Your assignment - Please quote exactly the opening lines of the data, from the first line to the one where "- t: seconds" appears.

Data excerpt -
== Segment start ==
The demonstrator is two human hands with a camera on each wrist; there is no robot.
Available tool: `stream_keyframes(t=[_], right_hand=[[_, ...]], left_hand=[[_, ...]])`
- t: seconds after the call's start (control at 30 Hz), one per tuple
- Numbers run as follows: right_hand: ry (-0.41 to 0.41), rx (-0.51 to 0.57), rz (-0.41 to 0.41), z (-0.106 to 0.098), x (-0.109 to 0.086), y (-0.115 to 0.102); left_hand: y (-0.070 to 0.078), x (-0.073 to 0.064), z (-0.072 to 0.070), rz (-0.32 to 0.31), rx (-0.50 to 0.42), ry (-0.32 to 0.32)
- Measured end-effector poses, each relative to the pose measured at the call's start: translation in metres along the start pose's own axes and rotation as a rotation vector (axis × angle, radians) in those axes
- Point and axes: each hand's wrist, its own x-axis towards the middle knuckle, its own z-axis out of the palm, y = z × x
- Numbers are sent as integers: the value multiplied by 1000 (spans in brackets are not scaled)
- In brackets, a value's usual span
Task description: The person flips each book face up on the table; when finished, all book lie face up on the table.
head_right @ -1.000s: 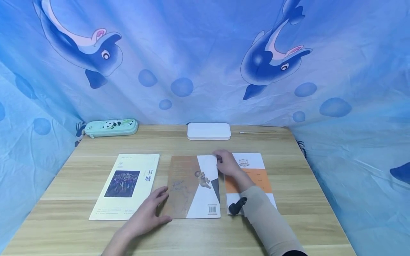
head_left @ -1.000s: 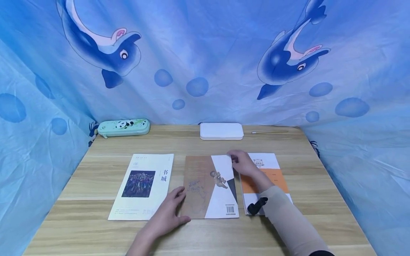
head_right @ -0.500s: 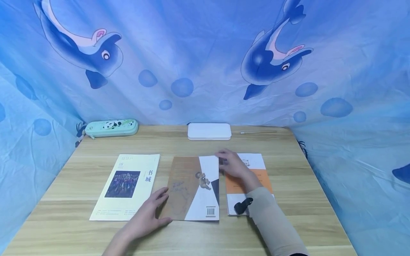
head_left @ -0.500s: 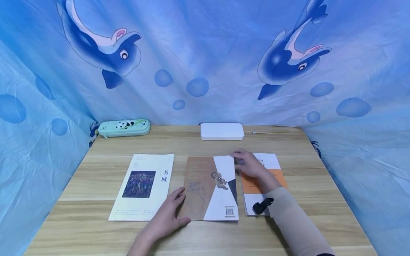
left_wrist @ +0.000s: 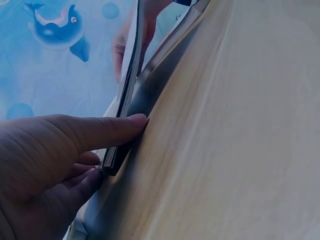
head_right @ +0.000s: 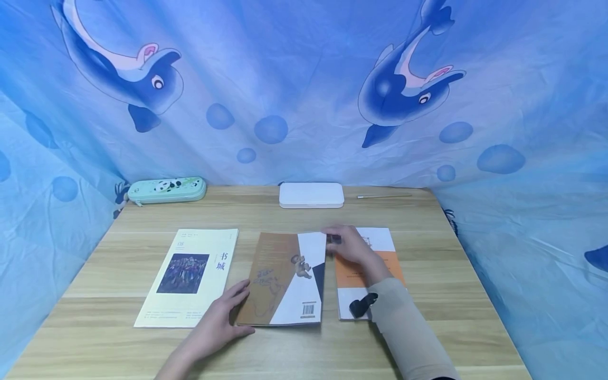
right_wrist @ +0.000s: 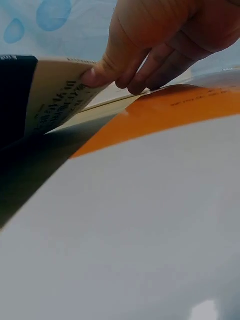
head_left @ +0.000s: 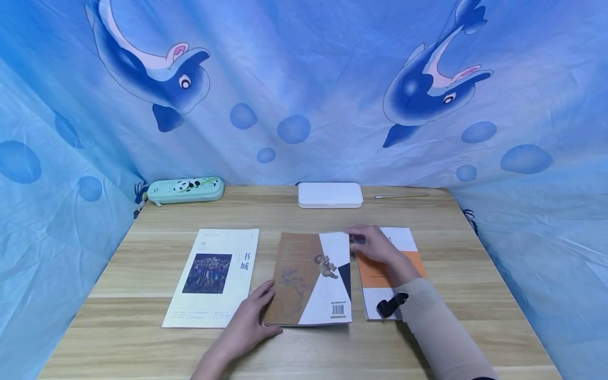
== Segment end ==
Exercise output -
The demonstrator is two human hands with a camera on each wrist; there is no robot.
Available tool: `stream_keyframes(t=[_], right_hand=[[_, ...]], left_hand=[[_, ...]])`
- t: seconds after the call's start (control at 30 Hz), one per tuple

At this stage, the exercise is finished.